梁九现在要做的就是尽量让这地方的人感受到他诚意,这个地方他不想来,但不得不来。
而且,眼前这个小兄弟所说的情况,更让他陡然感到了巨大的压力。认识到刻不容缓,同时也清楚,这是个机会。
如果把手头这件案子办好了,以这件案子的严重性和影响,解决之后再宣传到位,让上上下下熟知,了解。那么挟此功绩在近期内想再上一步也不是不可能。
但前提是他没有在此过程中被打压、排挤,甚至被剔除出局。在体制内混的人,都明白,很多人做事能力或许一般,但内部倾轧都是把好手。
机会大,同样伴随着风险也大,他能看得到,别人也不瞎。在还没有大面积铺开,动手之前,必须得找到能遮风挡雨,能扛得住一切内外压力,够坚够硬的乌龟壳。
这个地方虽然不是那个坚硬的乌龟壳,但通过他们可以找到那个把自己保护起来,不至于受到伤害冲击的壳子。
但前提是,他们肯帮忙。
他现在手头的这件案子涉及到外国人。
在当下这种一切以经济建设为主导思想的大环境下,几乎挂着点身份,有点背景地外国人脑袋瓜子都顶着外商投资的那种金光四射的圆环,想要往细了查处他们,必须小心再小心,谨慎再谨慎。
地方的警务人员职责与能动用的权限不对等。也就是说,他们在办案的过程中,将会在敏感的地方只能干瞪眼,却使不上力。即便明知是错的,但上峰的命令只能遵从,不得违背。火气再大,心里再怎么不忿、不服也没用。警察跟军人一样,命令大于一切。
正因为有着这样那样不得已的理由。让梁九呆在这屋子里很小心,再小心,严格管束自己的一言一行,可谓是如履薄冰。

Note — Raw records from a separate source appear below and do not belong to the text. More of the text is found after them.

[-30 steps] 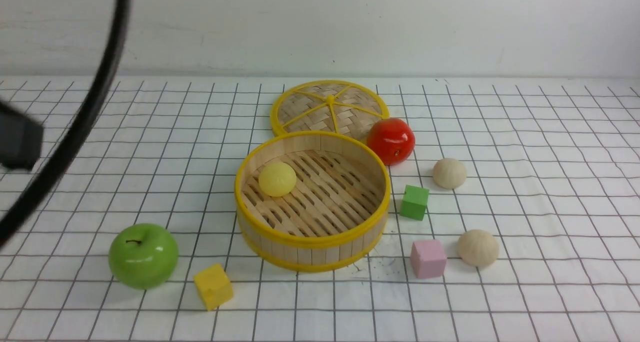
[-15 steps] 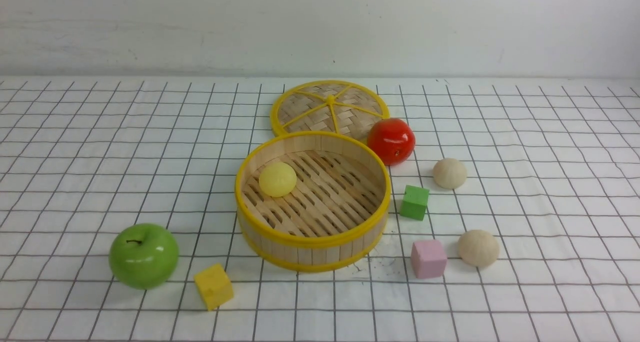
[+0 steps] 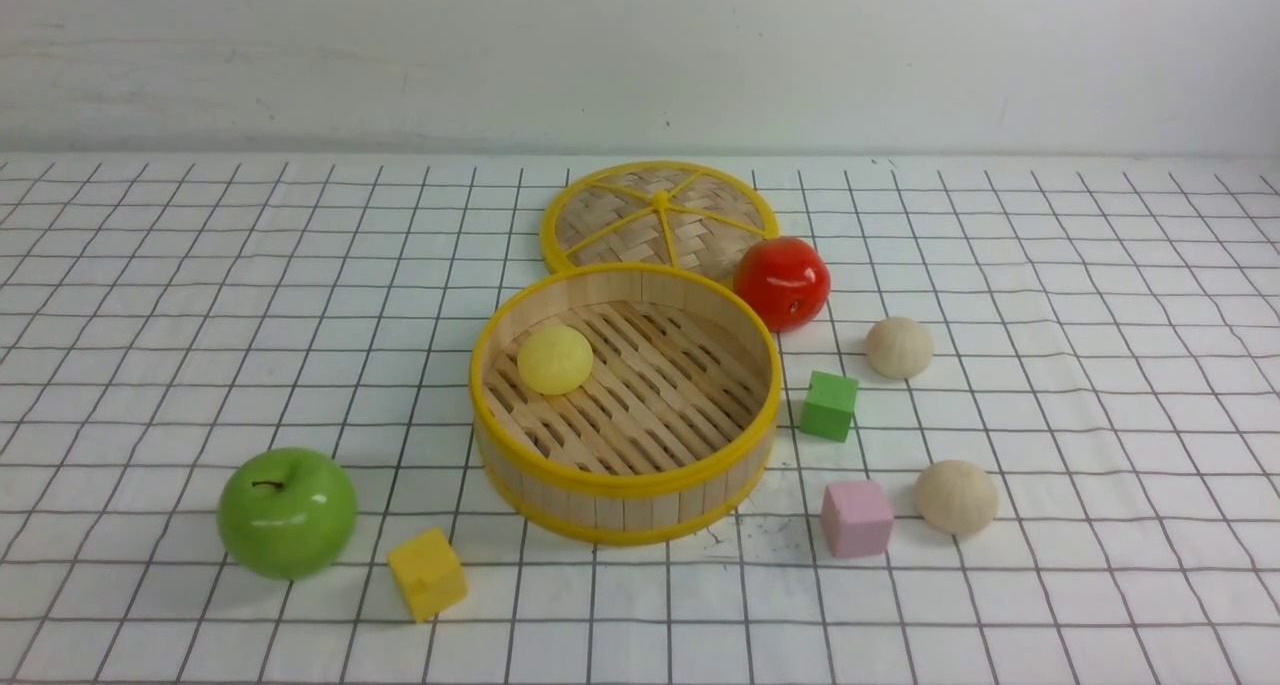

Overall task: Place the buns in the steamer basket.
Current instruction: Use the right arm to grab a steamed stuffed bun

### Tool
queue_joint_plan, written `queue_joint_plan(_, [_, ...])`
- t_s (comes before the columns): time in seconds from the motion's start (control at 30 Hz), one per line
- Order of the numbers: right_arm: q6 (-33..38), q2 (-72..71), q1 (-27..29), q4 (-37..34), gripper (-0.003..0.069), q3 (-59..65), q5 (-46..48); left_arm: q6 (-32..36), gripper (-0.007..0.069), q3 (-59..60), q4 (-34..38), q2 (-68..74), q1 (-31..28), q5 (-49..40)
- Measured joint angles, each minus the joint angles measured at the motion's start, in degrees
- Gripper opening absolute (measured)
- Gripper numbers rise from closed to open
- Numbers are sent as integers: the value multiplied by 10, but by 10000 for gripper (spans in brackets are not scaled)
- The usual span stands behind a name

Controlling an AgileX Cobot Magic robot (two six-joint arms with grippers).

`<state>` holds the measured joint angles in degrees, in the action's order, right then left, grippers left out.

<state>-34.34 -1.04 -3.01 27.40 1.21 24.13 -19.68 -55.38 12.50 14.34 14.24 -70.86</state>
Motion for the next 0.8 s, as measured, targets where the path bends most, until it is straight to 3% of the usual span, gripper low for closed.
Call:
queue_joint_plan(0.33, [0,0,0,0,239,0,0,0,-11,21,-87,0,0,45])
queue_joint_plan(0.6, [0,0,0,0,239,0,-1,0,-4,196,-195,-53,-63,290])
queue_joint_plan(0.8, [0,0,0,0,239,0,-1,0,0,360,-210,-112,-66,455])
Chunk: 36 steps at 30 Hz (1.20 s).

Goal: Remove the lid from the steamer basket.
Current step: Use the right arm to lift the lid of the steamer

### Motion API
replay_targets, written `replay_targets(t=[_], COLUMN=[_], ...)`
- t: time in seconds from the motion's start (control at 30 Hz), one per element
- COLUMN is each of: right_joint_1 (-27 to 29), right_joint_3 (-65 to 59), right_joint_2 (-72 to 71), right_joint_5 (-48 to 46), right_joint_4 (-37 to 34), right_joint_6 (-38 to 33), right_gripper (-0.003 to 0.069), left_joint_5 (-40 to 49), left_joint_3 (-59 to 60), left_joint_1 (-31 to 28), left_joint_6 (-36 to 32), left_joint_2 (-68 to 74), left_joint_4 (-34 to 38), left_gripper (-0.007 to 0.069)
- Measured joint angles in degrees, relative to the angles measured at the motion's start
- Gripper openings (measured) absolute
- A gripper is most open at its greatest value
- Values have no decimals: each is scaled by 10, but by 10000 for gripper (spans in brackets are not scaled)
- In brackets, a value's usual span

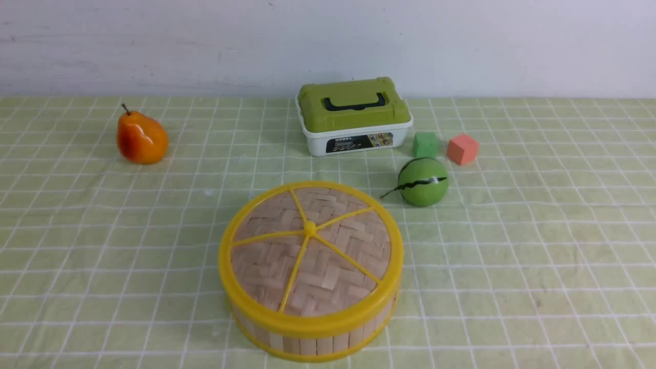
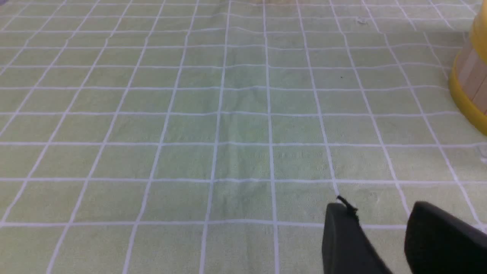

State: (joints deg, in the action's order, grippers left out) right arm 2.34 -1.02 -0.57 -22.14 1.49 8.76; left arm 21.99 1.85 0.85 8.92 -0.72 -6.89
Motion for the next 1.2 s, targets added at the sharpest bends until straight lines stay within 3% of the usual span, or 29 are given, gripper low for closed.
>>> replay_targets(t=[0.87, 1.2], right_joint_1=[0, 0], right_joint_3=[0, 0], right_joint_2=[0, 0], right_joint_5=[0, 1], right_joint_4=[0, 32], right_joint_6=[0, 0], right_gripper=[241, 241], left_joint_5=[0, 0], left_joint_3=[0, 0], left_joint_1=[0, 0], left_joint_6=[0, 0], left_joint_2=[0, 0], left_joint_4=[0, 0], left_gripper=[239, 239])
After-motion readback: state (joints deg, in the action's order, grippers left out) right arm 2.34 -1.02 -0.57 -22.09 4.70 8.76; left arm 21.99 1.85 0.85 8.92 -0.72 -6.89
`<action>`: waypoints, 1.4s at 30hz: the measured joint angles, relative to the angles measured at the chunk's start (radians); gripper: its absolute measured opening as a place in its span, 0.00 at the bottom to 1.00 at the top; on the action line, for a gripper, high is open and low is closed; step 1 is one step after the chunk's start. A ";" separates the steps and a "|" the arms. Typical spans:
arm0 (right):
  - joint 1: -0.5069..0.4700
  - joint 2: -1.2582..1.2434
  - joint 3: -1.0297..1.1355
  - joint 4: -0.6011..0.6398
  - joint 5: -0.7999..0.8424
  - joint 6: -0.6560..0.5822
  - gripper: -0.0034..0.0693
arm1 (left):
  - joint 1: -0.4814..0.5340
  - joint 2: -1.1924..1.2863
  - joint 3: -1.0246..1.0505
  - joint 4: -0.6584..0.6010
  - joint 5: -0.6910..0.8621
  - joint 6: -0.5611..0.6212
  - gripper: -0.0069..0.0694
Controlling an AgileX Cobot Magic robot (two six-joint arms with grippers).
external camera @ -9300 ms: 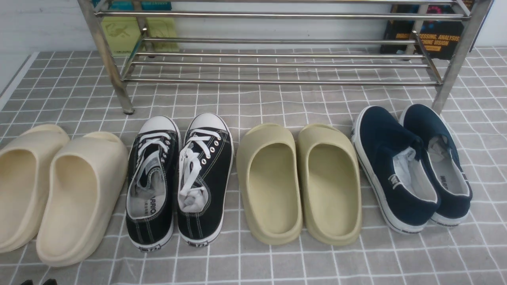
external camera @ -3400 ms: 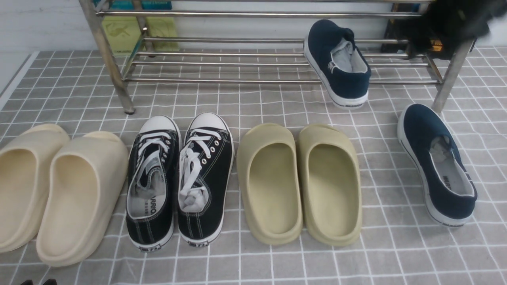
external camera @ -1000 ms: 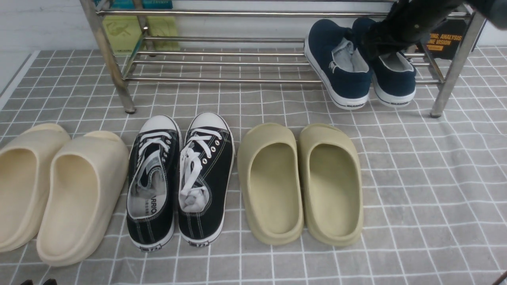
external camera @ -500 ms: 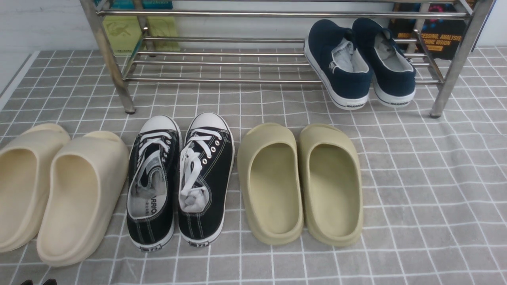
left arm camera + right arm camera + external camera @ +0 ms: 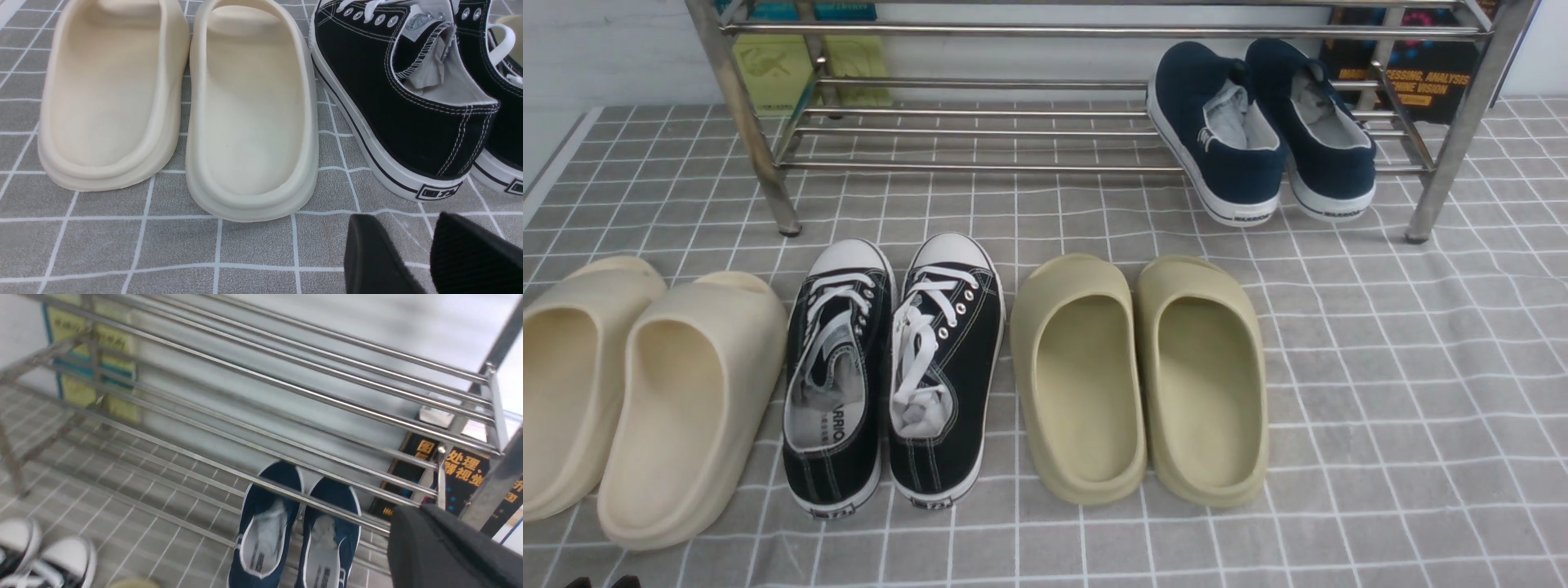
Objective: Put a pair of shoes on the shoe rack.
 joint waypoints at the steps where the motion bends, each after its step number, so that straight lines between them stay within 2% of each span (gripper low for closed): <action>1: 0.000 -0.042 0.122 0.000 -0.134 0.000 0.04 | 0.000 0.000 0.000 0.000 0.000 0.000 0.40; 2: 0.000 -0.050 0.170 0.000 -0.186 0.000 0.04 | 0.000 0.000 0.000 0.000 0.000 0.000 0.40; 3: 0.000 -0.125 0.353 0.001 -0.399 0.000 0.04 | 0.000 0.000 0.000 0.000 0.000 0.000 0.40; 6: 0.000 -0.236 0.611 0.004 -0.703 0.000 0.04 | 0.000 0.000 0.000 0.000 0.000 0.000 0.40; 7: 0.000 -0.245 0.629 0.004 -0.743 0.000 0.04 | 0.000 0.000 0.000 0.000 0.000 0.000 0.40; 8: 0.000 -0.306 0.763 0.010 -0.886 0.000 0.04 | 0.000 0.000 0.000 0.000 0.000 0.000 0.40; 10: 0.000 -0.363 0.911 0.012 -1.013 0.003 0.05 | 0.000 0.000 0.000 0.000 0.000 0.000 0.40; 12: 0.000 -0.393 1.023 0.012 -1.065 0.003 0.05 | 0.000 0.000 0.000 0.000 0.000 0.000 0.40; 18: 0.000 -0.408 1.236 0.012 -1.076 0.008 0.05 | 0.000 0.000 0.000 0.000 0.000 0.000 0.40; 24: 0.000 -0.409 1.391 0.001 -1.056 0.111 0.05 | 0.000 0.000 0.000 0.000 0.000 0.000 0.40; 37: 0.000 -0.483 1.409 -0.005 -0.635 0.129 0.06 | 0.000 0.000 0.000 -0.001 0.000 0.000 0.40; 42: 0.000 -0.768 1.409 -0.042 -0.434 0.132 0.07 | 0.000 0.000 0.000 -0.001 0.000 0.000 0.40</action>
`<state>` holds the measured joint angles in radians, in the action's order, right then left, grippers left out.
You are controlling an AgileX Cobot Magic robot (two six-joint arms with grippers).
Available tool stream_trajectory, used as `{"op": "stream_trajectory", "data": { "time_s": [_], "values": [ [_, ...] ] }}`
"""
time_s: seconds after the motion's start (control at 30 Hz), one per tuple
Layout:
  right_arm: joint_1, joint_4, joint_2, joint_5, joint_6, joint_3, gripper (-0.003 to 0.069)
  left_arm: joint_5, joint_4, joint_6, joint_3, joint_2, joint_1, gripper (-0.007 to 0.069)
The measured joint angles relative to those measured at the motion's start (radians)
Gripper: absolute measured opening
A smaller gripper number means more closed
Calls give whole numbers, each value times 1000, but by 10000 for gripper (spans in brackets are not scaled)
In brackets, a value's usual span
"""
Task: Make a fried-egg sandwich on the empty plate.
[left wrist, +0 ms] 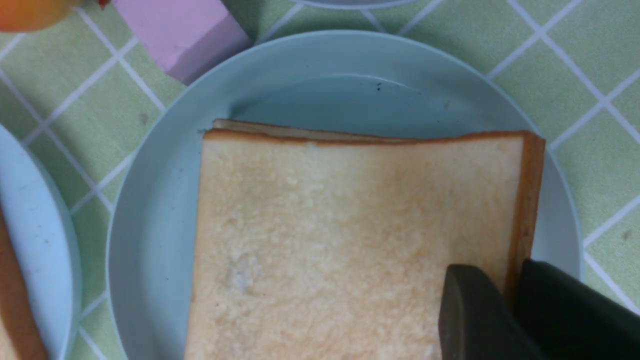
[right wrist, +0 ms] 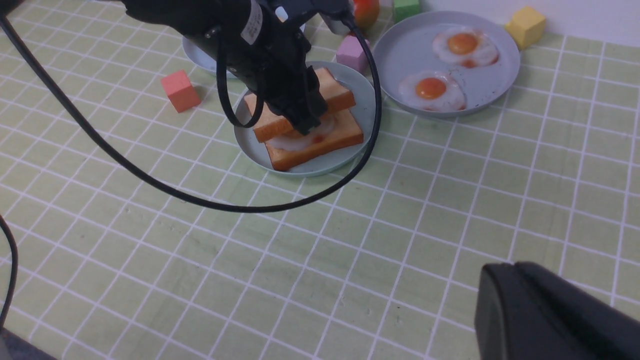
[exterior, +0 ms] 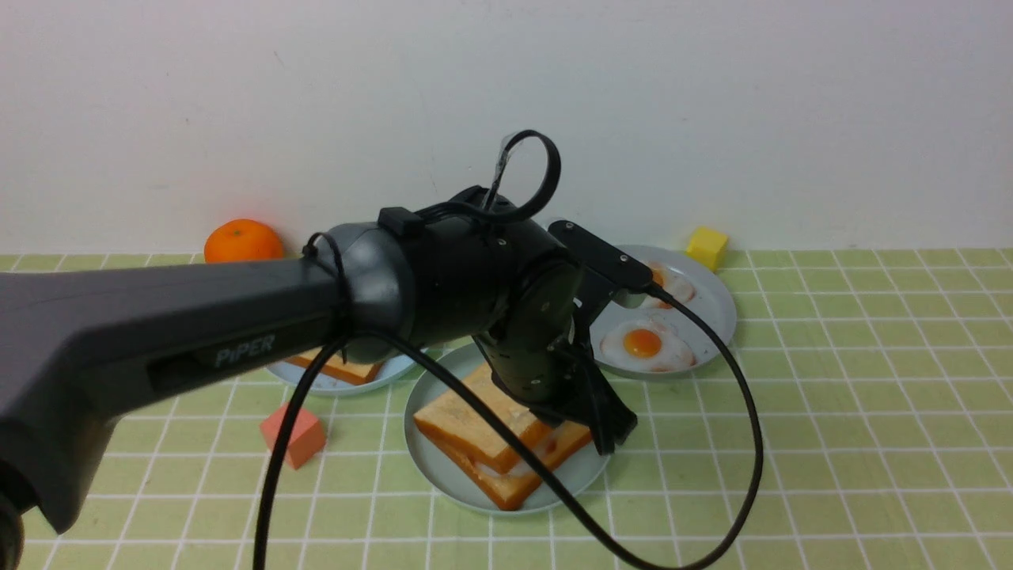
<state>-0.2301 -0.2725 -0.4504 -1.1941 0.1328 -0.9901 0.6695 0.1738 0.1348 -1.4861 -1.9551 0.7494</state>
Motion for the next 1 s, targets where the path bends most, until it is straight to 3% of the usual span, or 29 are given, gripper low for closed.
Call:
{"op": "stream_trajectory", "data": {
  "time_s": [0.2, 0.4, 0.5, 0.6, 0.63, 0.67, 0.73, 1.0],
  "values": [
    [0, -1, 0, 0, 0, 0, 31, 0, -21, 2, 0, 0, 0, 244],
    [0, 0, 0, -1, 0, 0, 34, 11, -23, 3, 0, 7, 0, 249],
    [0, 3, 0, -2, 0, 0, 36, 32, -23, 3, 0, 41, 0, 215],
    [0, 7, 0, -4, 0, 0, 38, 49, -31, 3, 0, 172, 0, 93],
    [0, 8, 0, -4, 0, 0, 38, 49, -32, 3, 0, 191, 0, 85],
    [0, 12, 0, -4, 0, 0, 39, 46, -38, 4, 7, 275, 0, 16],
    [0, 18, 0, -4, 0, 0, 41, 28, -49, 4, 34, 367, 0, -13],
    [0, 27, 9, -35, -12, 0, 42, -199, -102, 4, 442, 848, 0, -13]
  ]
}}
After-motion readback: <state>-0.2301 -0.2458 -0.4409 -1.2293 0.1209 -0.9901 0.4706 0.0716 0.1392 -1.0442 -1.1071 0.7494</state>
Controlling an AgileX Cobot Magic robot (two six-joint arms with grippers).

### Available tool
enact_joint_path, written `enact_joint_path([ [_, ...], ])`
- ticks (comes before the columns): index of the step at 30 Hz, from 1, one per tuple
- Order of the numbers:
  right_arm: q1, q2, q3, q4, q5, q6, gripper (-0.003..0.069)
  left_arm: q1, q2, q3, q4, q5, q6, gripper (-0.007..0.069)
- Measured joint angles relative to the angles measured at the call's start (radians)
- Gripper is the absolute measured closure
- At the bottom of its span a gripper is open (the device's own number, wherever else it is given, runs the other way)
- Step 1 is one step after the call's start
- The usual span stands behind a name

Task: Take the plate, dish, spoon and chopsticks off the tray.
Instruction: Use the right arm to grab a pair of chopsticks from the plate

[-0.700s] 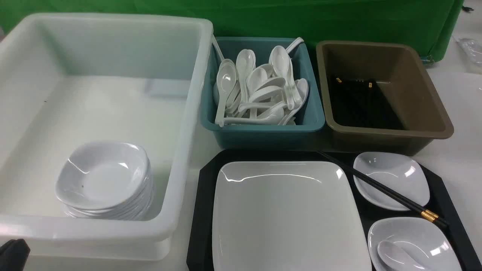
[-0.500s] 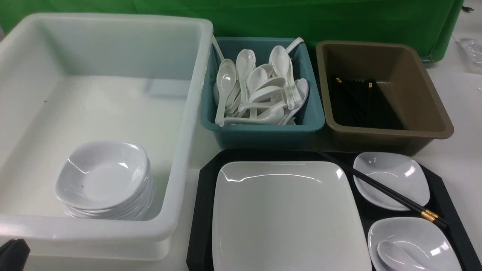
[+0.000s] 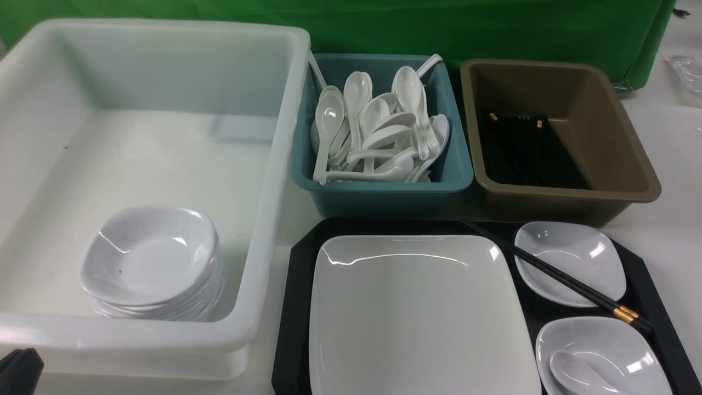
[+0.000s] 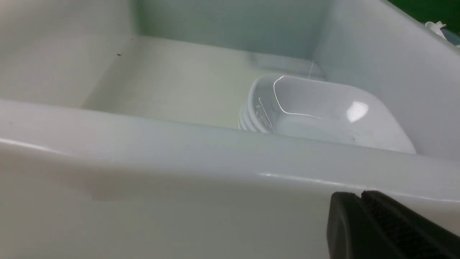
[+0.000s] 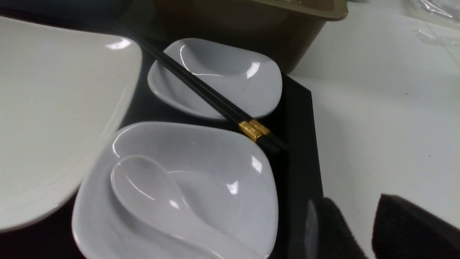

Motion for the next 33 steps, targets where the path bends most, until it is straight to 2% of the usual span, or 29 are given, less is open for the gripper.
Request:
enact_joint_path([
  [12, 0.000, 0.000, 0.000, 0.000, 0.000, 0.000, 0.0418, 0.000, 0.000, 0.000, -0.019, -0.012, -0.005, 0.0608],
  [15, 0.000, 0.000, 0.000, 0.000, 0.000, 0.000, 0.0418, 0.000, 0.000, 0.000, -0.174, -0.079, -0.052, 0.0608],
  [18, 0.000, 0.000, 0.000, 0.000, 0.001, 0.000, 0.0418, 0.000, 0.000, 0.000, -0.425, -0.193, -0.111, 0.0608],
  [21, 0.000, 0.000, 0.000, 0.000, 0.001, 0.000, 0.0418, 0.000, 0.000, 0.000, -0.509, -0.285, -0.121, 0.0608],
  [24, 0.000, 0.000, 0.000, 0.000, 0.001, 0.000, 0.0418, 0.000, 0.000, 0.000, -0.524, -0.317, -0.128, 0.0608],
  [28, 0.000, 0.000, 0.000, 0.000, -0.006, 0.000, 0.0418, 0.000, 0.023, -0.099, -0.480, -0.151, -0.104, 0.0608],
  [30, 0.000, 0.000, 0.000, 0.000, -0.047, 0.000, 0.0418, 0.000, 0.080, -0.206, -0.445, -0.017, -0.028, 0.0608],
  [31, 0.000, 0.000, 0.000, 0.000, -0.052, 0.000, 0.0418, 0.000, 0.094, -0.226, -0.442, -0.004, -0.020, 0.0608],
  [32, 0.000, 0.000, 0.000, 0.001, -0.111, 0.007, 0.0418, 0.000, 0.162, -0.304, -0.433, 0.115, 0.062, 0.0608],
  [33, 0.000, 0.000, 0.000, 0.006, -0.140, 0.018, 0.0418, 0.000, 0.208, -0.350, -0.432, 0.170, 0.102, 0.0608],
])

苏文的冲动,吓得他心提到嗓子眼。可屋子里也没人,这倒是大出他所料。
因为前两次来的时候,就是在这间屋子里谈的案情。当时接待他的是一位面相很严肃,身材魁梧壮硕的三十来岁男人。当时陪同的还有一位二十来岁,长得很文气的青年。可现在,那两位都不在这里。
他忽然想起,刚刚在前面旅店的时候,那个梳着大辫子的小姑娘曾经说过,要找的人就在这里,可能不能找得到,就不一定了。可是为什么呢?难道在躲着他们俩?可没理由啊?怪了!
他百思不得其解,在喃喃自问,苏文问他,“这里的人呢?”
他眉头紧拧,摇头道:“不清楚,奇怪,上次来的时候,就是在这屋谈的呀!怎么没人呢?”
“怎么样,这位大哥?瞧见没?这屋里屋外都没人,你刚才还想在外面傻等呢!哼哼,够矬吧?”
苏文的话打击得梁九脸色难看。
苏文可没管这个。转头紧走两步,伸手推开了里间那扇关闭着的门。边推边大声嚷嚷。里外都听得见他那刻意地大嗓门。
“喂?喂?有人吗?叔叔大爷,哥哥姐姐什么的,出个声,应个景啊!再不言语,偷东西啦!”
推开门里,这是间卧室。装饰的也很雅致,窗帘以及一些床上用品都是淡蓝色调,窗台上摆放着两盆兰花。
靠着床头柜子上摆放着一台古旧,放唱片的那种老式唱机,很古董了,机器开着,唱片缓缓旋转,那首歌曲正是从这里面放出来的。不过屋子里也是空的。还是没人。
但苏文肯定这院子里有人,因为不久前那两股扫过他的气息非常强大。只是不明白为什么不见他们,非要躲起来,没道理啊!
慢慢倚在门框上,眉头皱紧,一手托肘,一手摩挲着下巴寻思。
下一刻,他手上动作忽地僵住,眼眸睁大,惊噫了一声,豁然扭头望向门口的方向,紧接着身形闪出,箭步如飞,直冲出门外,站在屋门前的台阶上,有些目瞪口呆的眼睁睁看着葡萄架下的那座石桌。